もっとも、今のように得体のしれない恐怖から聞くニュアンスとは異なる。
故郷の人達は俺の名前の由来を分かって、わざわざ聞いてくるのだ。

――そう
俺の存在自体が否定されているということを、常に認識させるために。
名付け親は、その名前のような人物になってほしくて付けるのが一般的だという。

そして皮肉なことに、俺のとる行動や生き方は名前と一致しつつある。

「俺は..」

煮えたぎった怒りや憎悪が溢れ出す。

「大切なものを奪った奴らに、ツケを何倍もの利子にして払わす

――リザヤだ」

....相棒を殺されたあの時から。
きっと復讐することでしか生きる意味を得られなくなったのだろう。

「あ....く.......ま――」

そう言い残し、奴の呼吸音は止まる。
力尽きたようだ。

「俺が悪魔......か」

独り感傷に浸っていると、遠くから足音が聞こえてきた。
.....どんどん、こちらに近づいてくる。

「......ルーナか?」

「う、うん。

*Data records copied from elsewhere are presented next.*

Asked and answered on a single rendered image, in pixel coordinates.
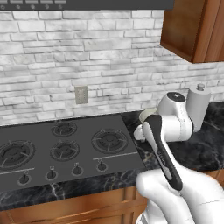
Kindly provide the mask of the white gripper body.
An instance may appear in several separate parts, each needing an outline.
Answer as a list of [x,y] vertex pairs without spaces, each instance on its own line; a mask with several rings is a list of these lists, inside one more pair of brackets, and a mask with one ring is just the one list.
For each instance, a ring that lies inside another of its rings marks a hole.
[[144,137],[144,133],[143,133],[143,127],[141,124],[139,124],[135,131],[134,131],[134,138],[137,140],[137,141],[141,141],[141,142],[144,142],[145,141],[145,137]]

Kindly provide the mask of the cream cup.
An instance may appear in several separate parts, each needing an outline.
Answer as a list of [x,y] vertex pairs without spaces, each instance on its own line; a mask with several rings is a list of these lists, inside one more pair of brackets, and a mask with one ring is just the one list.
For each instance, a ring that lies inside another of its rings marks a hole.
[[147,108],[147,109],[145,109],[139,115],[140,122],[143,123],[148,116],[153,115],[156,112],[157,112],[157,110],[155,108]]

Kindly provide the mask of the dark round hob knob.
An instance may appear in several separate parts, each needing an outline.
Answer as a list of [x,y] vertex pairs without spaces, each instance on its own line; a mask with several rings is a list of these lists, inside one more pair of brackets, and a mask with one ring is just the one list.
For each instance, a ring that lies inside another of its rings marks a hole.
[[53,181],[58,177],[58,173],[54,170],[54,167],[51,166],[50,170],[45,174],[45,179],[48,181]]
[[27,172],[24,172],[23,175],[18,179],[17,183],[20,186],[25,186],[29,184],[31,180],[32,180],[32,177]]
[[98,161],[98,164],[96,166],[96,170],[98,172],[105,172],[108,168],[108,165],[104,163],[101,159]]
[[75,177],[79,177],[83,174],[84,169],[78,164],[74,164],[74,168],[71,170],[71,174],[74,175]]

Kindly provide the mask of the dark grey gas hob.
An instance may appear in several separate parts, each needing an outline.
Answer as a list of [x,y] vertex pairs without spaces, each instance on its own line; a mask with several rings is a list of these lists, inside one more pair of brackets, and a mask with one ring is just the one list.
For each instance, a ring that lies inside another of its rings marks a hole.
[[[108,165],[104,172],[96,170],[100,159]],[[71,174],[75,163],[84,169],[79,177]],[[48,181],[45,175],[51,166],[58,177]],[[143,167],[120,115],[0,127],[0,192]],[[19,185],[24,172],[31,182]]]

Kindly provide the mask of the wooden base cabinet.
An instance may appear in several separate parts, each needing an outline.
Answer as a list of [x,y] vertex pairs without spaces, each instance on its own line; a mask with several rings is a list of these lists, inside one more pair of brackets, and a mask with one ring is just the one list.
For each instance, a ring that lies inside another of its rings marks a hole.
[[224,169],[216,171],[208,171],[206,174],[216,179],[220,183],[220,185],[224,188]]
[[0,224],[135,224],[147,199],[135,186],[0,212]]

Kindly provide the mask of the grey range hood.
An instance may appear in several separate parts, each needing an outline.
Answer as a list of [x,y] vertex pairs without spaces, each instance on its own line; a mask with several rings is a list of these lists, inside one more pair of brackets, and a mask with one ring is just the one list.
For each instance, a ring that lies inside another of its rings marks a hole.
[[0,0],[0,11],[171,10],[174,0]]

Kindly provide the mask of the grey wall socket plate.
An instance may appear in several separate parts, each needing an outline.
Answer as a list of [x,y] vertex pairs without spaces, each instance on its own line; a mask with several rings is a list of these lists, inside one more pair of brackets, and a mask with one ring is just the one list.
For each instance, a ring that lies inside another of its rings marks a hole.
[[88,103],[88,87],[79,86],[75,87],[75,100],[77,104],[86,104]]

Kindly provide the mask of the wooden wall cupboard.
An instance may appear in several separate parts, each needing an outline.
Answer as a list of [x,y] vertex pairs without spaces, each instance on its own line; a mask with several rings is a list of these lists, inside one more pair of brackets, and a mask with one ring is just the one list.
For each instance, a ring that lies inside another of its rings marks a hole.
[[224,62],[224,0],[175,0],[160,45],[192,63]]

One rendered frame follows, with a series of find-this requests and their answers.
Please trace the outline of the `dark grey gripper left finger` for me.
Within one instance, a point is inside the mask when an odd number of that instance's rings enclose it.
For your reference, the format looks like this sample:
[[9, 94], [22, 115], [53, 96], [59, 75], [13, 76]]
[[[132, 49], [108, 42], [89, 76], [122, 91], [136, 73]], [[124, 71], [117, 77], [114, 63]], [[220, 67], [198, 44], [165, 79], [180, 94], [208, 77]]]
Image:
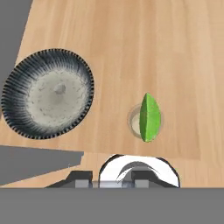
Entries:
[[48, 188], [92, 188], [92, 179], [92, 171], [71, 171], [65, 179], [49, 185]]

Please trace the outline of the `black ribbed grey bowl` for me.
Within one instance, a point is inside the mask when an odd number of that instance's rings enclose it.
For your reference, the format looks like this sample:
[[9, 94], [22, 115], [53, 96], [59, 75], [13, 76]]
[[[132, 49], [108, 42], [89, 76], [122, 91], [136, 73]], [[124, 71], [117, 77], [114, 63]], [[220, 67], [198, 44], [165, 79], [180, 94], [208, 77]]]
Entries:
[[[66, 92], [53, 89], [64, 83]], [[95, 81], [87, 62], [59, 48], [35, 52], [12, 70], [3, 85], [3, 118], [19, 135], [50, 139], [67, 133], [85, 118]]]

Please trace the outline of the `white and black round object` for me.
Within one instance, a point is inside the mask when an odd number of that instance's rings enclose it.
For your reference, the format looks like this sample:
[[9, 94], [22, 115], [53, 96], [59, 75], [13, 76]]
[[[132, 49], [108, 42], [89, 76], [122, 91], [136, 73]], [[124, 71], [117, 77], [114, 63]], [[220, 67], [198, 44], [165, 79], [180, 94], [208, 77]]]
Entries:
[[180, 188], [179, 175], [171, 164], [161, 157], [113, 155], [99, 171], [100, 188], [135, 188], [132, 185], [133, 171], [153, 171], [170, 188]]

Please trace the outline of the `clear glass of lemonade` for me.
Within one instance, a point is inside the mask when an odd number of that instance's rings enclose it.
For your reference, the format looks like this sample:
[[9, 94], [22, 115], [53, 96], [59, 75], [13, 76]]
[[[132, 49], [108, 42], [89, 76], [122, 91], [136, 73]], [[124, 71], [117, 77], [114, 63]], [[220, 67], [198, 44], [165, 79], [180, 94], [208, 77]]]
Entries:
[[139, 129], [140, 108], [141, 108], [141, 104], [138, 104], [129, 112], [128, 125], [129, 125], [130, 132], [135, 137], [143, 140], [141, 138], [140, 129]]

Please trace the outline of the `green citrus wedge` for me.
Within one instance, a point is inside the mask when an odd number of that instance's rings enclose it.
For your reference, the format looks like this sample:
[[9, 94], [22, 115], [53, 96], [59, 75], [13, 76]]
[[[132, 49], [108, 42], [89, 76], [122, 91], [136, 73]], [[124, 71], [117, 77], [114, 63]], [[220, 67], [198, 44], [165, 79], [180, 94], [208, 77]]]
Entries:
[[144, 142], [148, 143], [156, 138], [161, 125], [161, 113], [156, 100], [146, 93], [140, 108], [139, 129]]

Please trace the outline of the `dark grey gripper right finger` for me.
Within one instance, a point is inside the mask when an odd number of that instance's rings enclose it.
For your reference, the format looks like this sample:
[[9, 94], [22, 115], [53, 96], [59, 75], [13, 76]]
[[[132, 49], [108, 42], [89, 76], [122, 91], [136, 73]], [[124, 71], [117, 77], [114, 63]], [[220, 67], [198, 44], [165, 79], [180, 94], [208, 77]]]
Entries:
[[153, 171], [133, 171], [131, 180], [135, 188], [167, 187]]

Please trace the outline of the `small grey ice cube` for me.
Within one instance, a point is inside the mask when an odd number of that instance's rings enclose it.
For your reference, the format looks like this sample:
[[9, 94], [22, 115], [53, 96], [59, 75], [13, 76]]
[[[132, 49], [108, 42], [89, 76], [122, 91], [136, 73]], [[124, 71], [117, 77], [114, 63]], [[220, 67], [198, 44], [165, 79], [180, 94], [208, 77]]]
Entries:
[[60, 83], [57, 84], [53, 91], [57, 94], [57, 95], [62, 95], [66, 92], [66, 85], [64, 83]]

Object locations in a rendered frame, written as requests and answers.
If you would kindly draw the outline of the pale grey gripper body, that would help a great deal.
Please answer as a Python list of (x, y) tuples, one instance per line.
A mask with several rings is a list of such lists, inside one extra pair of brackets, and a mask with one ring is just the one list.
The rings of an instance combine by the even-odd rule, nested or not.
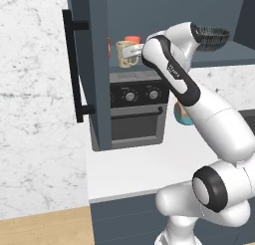
[(125, 58), (132, 58), (141, 55), (143, 44), (135, 44), (123, 48), (123, 56)]

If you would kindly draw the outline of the blue-grey cabinet door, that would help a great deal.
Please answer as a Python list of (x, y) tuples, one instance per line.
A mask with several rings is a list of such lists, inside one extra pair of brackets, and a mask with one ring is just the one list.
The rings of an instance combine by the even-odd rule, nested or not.
[(90, 115), (93, 150), (112, 148), (110, 66), (108, 57), (107, 0), (68, 0), (74, 22), (88, 23), (88, 30), (74, 32), (78, 74)]
[(255, 0), (243, 0), (233, 40), (255, 50)]

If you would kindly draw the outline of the blue-grey base cabinet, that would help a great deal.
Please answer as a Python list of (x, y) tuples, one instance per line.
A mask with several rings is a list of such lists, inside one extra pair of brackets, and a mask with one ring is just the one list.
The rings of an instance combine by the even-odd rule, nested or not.
[[(155, 195), (112, 200), (91, 205), (95, 245), (153, 245), (167, 224), (155, 207)], [(239, 228), (198, 220), (195, 236), (202, 245), (245, 245), (255, 242), (255, 199), (249, 200), (251, 216)]]

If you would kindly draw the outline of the orange cup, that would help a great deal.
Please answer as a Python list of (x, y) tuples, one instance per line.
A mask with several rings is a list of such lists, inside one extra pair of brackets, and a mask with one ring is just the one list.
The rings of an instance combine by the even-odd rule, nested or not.
[(141, 38), (139, 36), (125, 36), (124, 41), (137, 45), (141, 42)]

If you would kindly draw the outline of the beige patterned mug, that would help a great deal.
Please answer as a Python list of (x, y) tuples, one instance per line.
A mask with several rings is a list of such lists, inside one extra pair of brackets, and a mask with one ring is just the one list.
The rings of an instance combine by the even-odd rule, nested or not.
[(123, 49), (126, 47), (133, 46), (134, 42), (130, 41), (118, 41), (116, 42), (118, 62), (121, 68), (131, 68), (138, 63), (138, 56), (125, 58), (123, 54)]

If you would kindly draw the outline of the black toaster oven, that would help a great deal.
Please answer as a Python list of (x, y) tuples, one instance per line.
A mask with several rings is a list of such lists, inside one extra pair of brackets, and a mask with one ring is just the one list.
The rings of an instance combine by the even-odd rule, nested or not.
[[(152, 100), (151, 91), (158, 91)], [(126, 94), (133, 92), (132, 102)], [(163, 141), (169, 90), (166, 83), (154, 71), (110, 74), (111, 117), (156, 112), (159, 116), (112, 120), (112, 149), (160, 144)]]

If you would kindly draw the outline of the teal bowl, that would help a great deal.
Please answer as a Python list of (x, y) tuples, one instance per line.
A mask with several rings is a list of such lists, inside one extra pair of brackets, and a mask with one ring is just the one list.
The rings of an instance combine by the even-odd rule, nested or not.
[(189, 115), (186, 113), (185, 109), (180, 102), (176, 102), (174, 105), (174, 116), (175, 119), (183, 125), (193, 125), (193, 122)]

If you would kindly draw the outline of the black hob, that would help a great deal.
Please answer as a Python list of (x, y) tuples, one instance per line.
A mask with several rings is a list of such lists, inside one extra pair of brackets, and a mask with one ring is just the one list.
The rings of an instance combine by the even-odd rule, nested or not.
[(253, 133), (255, 134), (255, 110), (243, 110), (240, 114), (244, 117)]

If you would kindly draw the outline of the blue-grey wall cabinet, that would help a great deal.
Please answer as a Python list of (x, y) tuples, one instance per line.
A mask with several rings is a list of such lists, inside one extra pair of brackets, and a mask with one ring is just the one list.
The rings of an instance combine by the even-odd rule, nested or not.
[(215, 52), (197, 52), (194, 68), (255, 64), (255, 50), (233, 38), (243, 0), (107, 0), (111, 46), (125, 36), (148, 35), (181, 23), (214, 26), (231, 32), (227, 44)]

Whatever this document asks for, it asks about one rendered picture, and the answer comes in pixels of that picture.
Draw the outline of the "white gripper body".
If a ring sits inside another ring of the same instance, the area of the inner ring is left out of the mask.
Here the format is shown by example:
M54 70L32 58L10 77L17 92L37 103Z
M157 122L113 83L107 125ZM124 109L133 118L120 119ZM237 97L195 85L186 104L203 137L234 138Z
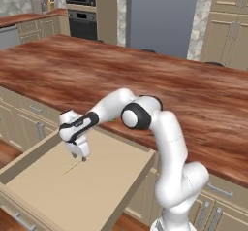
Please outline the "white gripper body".
M81 158L87 158L90 155L90 147L87 143L87 138L85 135L81 135L73 143L67 143L66 147L71 154L74 153Z

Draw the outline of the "thin yellow straw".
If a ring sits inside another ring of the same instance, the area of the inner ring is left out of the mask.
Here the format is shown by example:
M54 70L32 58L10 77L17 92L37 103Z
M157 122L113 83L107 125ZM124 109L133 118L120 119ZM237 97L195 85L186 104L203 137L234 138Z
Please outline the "thin yellow straw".
M71 167L69 167L67 170L65 170L65 171L63 172L63 174L66 175L67 173L69 173L70 171L72 171L74 168L76 168L77 165L78 165L79 163L81 163L81 162L82 162L82 161L80 160L80 161L78 161L77 163L73 164Z

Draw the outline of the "open beige drawer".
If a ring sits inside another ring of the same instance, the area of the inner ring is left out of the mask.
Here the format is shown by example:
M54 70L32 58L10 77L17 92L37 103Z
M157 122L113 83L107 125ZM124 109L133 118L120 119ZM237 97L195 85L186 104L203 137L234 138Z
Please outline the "open beige drawer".
M10 162L0 170L0 208L19 212L35 231L111 231L157 154L100 128L87 142L87 161L66 175L82 158L70 155L57 132Z

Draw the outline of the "beige drawer front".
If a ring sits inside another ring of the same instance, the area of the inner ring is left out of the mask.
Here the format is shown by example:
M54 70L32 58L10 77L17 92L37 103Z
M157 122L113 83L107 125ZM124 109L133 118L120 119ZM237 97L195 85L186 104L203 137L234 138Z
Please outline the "beige drawer front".
M40 102L34 101L32 99L29 99L27 97L24 96L20 96L20 104L21 104L21 108L27 112L30 112L34 115L40 116L41 118L46 119L47 121L50 122L54 122L54 123L58 123L59 122L59 114L60 112L49 107L46 106ZM32 111L29 106L33 105L34 107L36 107L37 109L43 109L42 113L37 113Z
M207 184L203 188L206 192L216 195L217 197L223 198L225 201L229 201L243 209L248 210L248 189L226 181L217 176L210 175L207 183L211 182L212 185L217 186L225 191L232 191L233 197L226 197L225 195L218 193L212 189L207 188Z

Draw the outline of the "beige cupboard door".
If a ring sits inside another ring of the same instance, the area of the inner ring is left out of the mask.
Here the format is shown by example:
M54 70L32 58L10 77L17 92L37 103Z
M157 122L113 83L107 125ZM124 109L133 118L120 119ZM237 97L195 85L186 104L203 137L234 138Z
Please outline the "beige cupboard door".
M40 123L40 120L37 117L30 114L26 114L22 111L17 112L17 117L22 132L24 149L28 150L40 142L36 128L36 122L39 121Z
M209 202L209 207L206 211L206 215L204 217L204 221L202 222L201 228L198 228L197 222L198 222L198 219L199 219L200 214L202 212L204 202ZM209 213L211 211L212 204L213 204L213 200L211 198L207 197L206 195L203 195L203 194L200 194L198 196L197 200L195 201L195 203L193 204L193 206L189 212L189 220L192 223L192 225L197 229L197 231L203 231L204 230L204 226L208 220L208 216L209 216Z
M3 126L4 140L11 146L21 149L16 124L12 115L12 109L3 103L0 103L0 122Z
M42 124L42 123L45 125L46 137L47 137L48 135L50 135L52 132L54 132L54 131L57 129L56 126L54 126L54 125L52 125L52 124L50 124L50 123L48 123L48 122L42 121L42 122L40 123L40 133L41 133L42 139L44 139L44 137L43 137L43 132L42 132L42 130L41 130L41 124Z
M208 227L218 207L222 208L222 213L214 231L248 231L248 212L222 204L218 201L215 202L214 207L212 208L211 215L205 225L204 231L208 231Z
M146 226L150 222L156 178L157 170L152 168L125 209L127 215L130 215Z

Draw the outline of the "beige base cupboards run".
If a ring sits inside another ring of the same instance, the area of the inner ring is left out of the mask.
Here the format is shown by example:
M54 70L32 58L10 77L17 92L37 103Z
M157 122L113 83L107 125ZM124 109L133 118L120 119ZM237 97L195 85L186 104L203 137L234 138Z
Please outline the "beige base cupboards run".
M71 35L69 21L66 16L51 16L19 23L17 31L22 44L57 34Z

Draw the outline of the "silver dishwasher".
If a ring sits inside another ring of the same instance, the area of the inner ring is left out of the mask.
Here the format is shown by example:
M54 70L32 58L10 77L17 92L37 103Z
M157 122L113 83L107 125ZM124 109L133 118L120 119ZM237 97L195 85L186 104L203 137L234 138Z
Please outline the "silver dishwasher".
M15 47L20 44L15 25L0 28L0 50Z

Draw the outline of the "beige oven housing cupboard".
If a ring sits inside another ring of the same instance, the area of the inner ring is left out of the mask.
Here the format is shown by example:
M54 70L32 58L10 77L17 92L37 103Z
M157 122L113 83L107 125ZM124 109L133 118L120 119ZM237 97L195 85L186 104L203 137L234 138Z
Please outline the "beige oven housing cupboard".
M117 44L117 0L96 0L98 39Z

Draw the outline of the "silver toaster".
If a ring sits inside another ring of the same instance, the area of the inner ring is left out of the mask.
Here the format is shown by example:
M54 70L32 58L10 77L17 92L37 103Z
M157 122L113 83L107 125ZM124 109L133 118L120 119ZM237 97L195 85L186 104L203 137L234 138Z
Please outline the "silver toaster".
M31 3L35 14L43 15L48 11L47 0L31 0Z

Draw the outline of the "grey fridge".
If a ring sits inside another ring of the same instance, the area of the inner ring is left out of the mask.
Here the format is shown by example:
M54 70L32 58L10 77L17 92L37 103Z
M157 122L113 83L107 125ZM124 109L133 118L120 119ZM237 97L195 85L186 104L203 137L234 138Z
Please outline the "grey fridge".
M127 0L127 46L186 58L197 0Z

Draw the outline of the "tall beige cupboards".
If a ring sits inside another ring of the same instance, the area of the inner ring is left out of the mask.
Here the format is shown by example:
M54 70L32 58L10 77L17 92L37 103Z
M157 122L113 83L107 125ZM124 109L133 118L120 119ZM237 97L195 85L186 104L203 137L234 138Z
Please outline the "tall beige cupboards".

しばらく経っても、戻ってこないから心配になっちゃって」

彼女がそばまで来て、ビットナイトの惨状を目にした。

「.....目に毒だろ。あまり無理して見ない方がいい」

そう言うも、ルーナは奴の死骸を凝視し続けた。

「気遣ってくれてありがとう。...でも、これは私が招いたことだからしっかり見ておかないと」

彼女の表情は、一言で表せないほど複雑だった。

....ルーナはずっと、あいつに怯えた人生を送ってきている。
だから、その死にも万感の感情を抱いているに違いない。

「...............」

しばらくして、下げていた視線を上げ俺の方を見た。

「....あの、一つ聞いてもいいかな?」

「....なんだ」

「遺跡の魔物が討伐されてたけど.....もしかして貴方が分身さんに指示したの?」

「あぁ。ビットナイトを倒す魔力を得るためにな」

彼女は衝撃で思わず開いた口を手で隠す。

「.....そこまで計算してたんだ。私は何も聞かされなかったから、気づかなかったよ」

珍しく含みのある言い方だ。
裏で密かに進めていたことを、信頼されていないと捉えたのだろうか?

「作戦を伝えなかったことは悪く思っている」

「あっ、別に怒っているわけじゃなくて。....少し心配だったから」

「心配て....俺のことをか?」

「うん。私が不甲斐ないばかりに、何もかも背負わせた」

胸に手を置き、申し訳なさそな顔で俺を見る。

「さっきみたいな事を独りで抱えていたら、いつか壊れてしまうんじゃないかって、不安で」

........さっきみたいな事、か。
その言葉から察するに、尋問のやり取りを見られていたのかもしれない。

「心配しなくていい。俺、こういう汚れ仕事みたいものに慣れてんだ」

「でも――」

「召喚|《サムン》」

彼女が何かを言い切る前に、分身を召喚する。

.......俺は復讐者だ。
しかし、彼女は復讐のために生きているのではない。
彼女が自分の居場所を見つけたら、道をたがえる。

その際、もし俺との距離が近かった場合....。
彼女がこれから送るであろう、人生の足枷になってしまう。
だから、俺の心の隙間に入り込ませるわけにはいかない。

「ルーナ。少し目を瞑って|《つむ》いてくれないか?」

「........えっ?えっと、どうして」

「この森の出口って、魔王軍が封鎖しているんだろ。...そいつらを退けるためだ」

「そうなんだ。これも貴方の策の一つなんだね」

......彼女は納得し、目を閉じた。
それを確認したあと、分身に”指示”を送る。

「――」

命令を受けた分身が、ビットナイトの遺体に近づいていった。